The whole thing will remain completely deterministic, that was just a poor choice of words by Carlo.
Let's start from here. I noticed some confusion deriving from the use of the term "nondeterminism". Confusion is due to the fact that unfortunately -and strangely enough- there are at least two different uses of the concept of nondeterminacy in computer science. Nondeterministic finite automata and ND Turing machines are models in which the computation follows different branches at the same time. Every time a branch point is encountered, the machine "forks" in two different and parallel computations. This model of computation is sometimes called "angelic nondeterminacy", and clearly it's what you were thinking of (also because it's by far the most known).
A different use of "nondeterministic" have been introduced by Dijkstra in 1975. Dijkstra's nondeterminacy is based on guarded commands, that is, blocks of code activated by a condition. If more than one condition is met, only one of the blocks is randomly chosen and executed. This is called "demonic nondeterminacy". And this is the kind of nondeterminacy I am talking about.
There's a little explanation of how guarded commands work here:
http://en.wikipedia.org/wiki/Guarded_commandsThe interaction between different genes will go to hell as a side effect of the new system and I personally would sorely miss that, because it is such a powerful system and nothing of equivalnce is proposed for the new system.
This is completely false. Interaction between genes would be perfectly possible, using memory locations.

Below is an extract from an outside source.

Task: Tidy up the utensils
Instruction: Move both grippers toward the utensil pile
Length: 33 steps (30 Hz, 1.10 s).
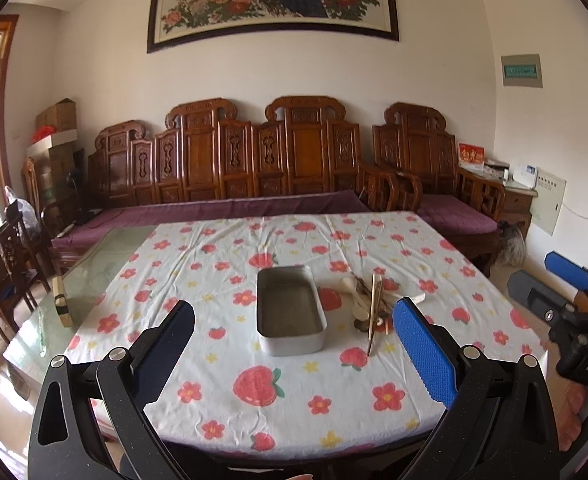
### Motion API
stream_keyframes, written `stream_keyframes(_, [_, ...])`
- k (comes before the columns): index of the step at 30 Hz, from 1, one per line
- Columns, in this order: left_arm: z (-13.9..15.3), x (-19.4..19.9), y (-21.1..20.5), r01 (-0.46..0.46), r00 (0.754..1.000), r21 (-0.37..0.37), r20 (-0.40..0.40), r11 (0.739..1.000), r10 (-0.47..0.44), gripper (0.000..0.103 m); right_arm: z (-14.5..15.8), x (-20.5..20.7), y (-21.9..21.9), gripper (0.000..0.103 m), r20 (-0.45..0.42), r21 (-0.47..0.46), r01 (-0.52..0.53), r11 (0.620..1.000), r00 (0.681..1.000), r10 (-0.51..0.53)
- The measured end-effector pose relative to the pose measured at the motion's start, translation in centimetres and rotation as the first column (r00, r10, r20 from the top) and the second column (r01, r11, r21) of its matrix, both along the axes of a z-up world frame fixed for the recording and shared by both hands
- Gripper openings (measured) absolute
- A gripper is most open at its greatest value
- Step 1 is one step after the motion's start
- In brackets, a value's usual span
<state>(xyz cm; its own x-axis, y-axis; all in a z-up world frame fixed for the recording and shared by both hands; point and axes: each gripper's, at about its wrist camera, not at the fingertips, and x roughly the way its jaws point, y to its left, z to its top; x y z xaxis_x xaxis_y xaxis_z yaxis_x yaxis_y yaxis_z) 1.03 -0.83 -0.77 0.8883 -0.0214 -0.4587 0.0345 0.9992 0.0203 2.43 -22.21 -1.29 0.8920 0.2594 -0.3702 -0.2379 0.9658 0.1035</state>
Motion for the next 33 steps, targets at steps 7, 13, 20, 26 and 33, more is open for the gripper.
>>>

For example, reproduce and shoot one info particle to the son:
cond
*.nrg 6000 >
start
50 .repro store
1 100 store
stop
cond
*100 1 =
start
0 100 store
familyloc .shoot store
myfamily .shootval store
stop
This shows also the elegance of this system. If you want to do the same thing with the current system, you face a few problems. First of all, you have to know that gene 2 is executed right after gene 1, before any external action. Then, you may ask yourself, well, but is the shot created _before_ the son is deployed, or is it created _after_? In the first case, maybe the shot won't hit the son. If you want to be sure of the correct order of the actions, you have to put gene 2 before gene 1 in the dna. This makes you sure that the requested actions are performed in the correct order.
Both are working during mini-cycles, but when you look at the final result of the cycle, you see that bot moved 7 steps ahead. This is a simple example and can be accomplished in ways that are easier than the one proposed by Carlo. But I assume that there are things that can only be accomplished using Carlo's system and that's why I asked for an example of such a thing.
I think there isn't a single example like that you're asking for. You can always find a new way to mix up the results of different genes; you can make a mean or a sum or a complete overwrite of the different values falling in a same memory location, depending on the location; you can make possible to shoot two, three, or one hundred shots within a single cycle; deciding that if the shot is -2 or -1, then shootval is calculated as a mean, if it is >0 then there's an overwrite, and so on. You'd then have the problem of deciding how many shots you can shoot in a single cycle, because shooting 100 shots against the enemy in a single cycle wouldn't be fair. Etc. Then you'd have to do the same thing for every other sysvar or memory location. These solutions are possible, but cludgy, inelegant. When I designed the dna model, I made a mistake. I wanted a daemon system, like that described by Dijkstra, but I made it internally sequential. I thought it was right to have multiple genes activating at the same time. It's not. It's even worse because all the physical actions are taken after a complete cycle has been executed, so that some genes are aware of them (those which come before of the genes producing physical effects, because they will be executed again only in the next cycle) and some not (the genes coming after).
So, the advantages of the nondeterministic system are
1) It's elegant, coherent. Makes understanding DarwinBots much, much simpler. It's a known model.
2) Genes have immediate physical effect. Their order is not important anymore. If a gene which takes at the same time physical and non-physical actions has been executed, you are sure that both actions have been performed.
3) Genes don't cover reciprocally their actions. Each active gene has effect. From the point of view of evolution this is very important, because genes duplications will bring to existence new working genes, not just dead copies, ready to be turned in junk dna.
4) Behaviours will mix. A gene for shooting attack particles can duplicate and mutate in a gene for sending disturb values to the victim. Both will have effect, and effects will mix. The correct balance between the two actions can be reached duplicating further one of the two genes.
5) Time becomes an important factor. A gene duplication changes the power balance of genes inside the genome. Duplicating a gene means giving it more execution time, subtracting it from that of the other genes; more active genes allow more complex or balanced reactions, but at the expense of reaction times.
6) May introduce the new choice between fast'n'simple and complex'n'slow robots. Also specialization may become more probable, because specializing would mean becoming faster. For example (maybe an idea for the future) the sequence of actions needed to perform photosynthesis may slow down a predator too much to let it follow a prey, so that it has to choose between the two ways of feeding.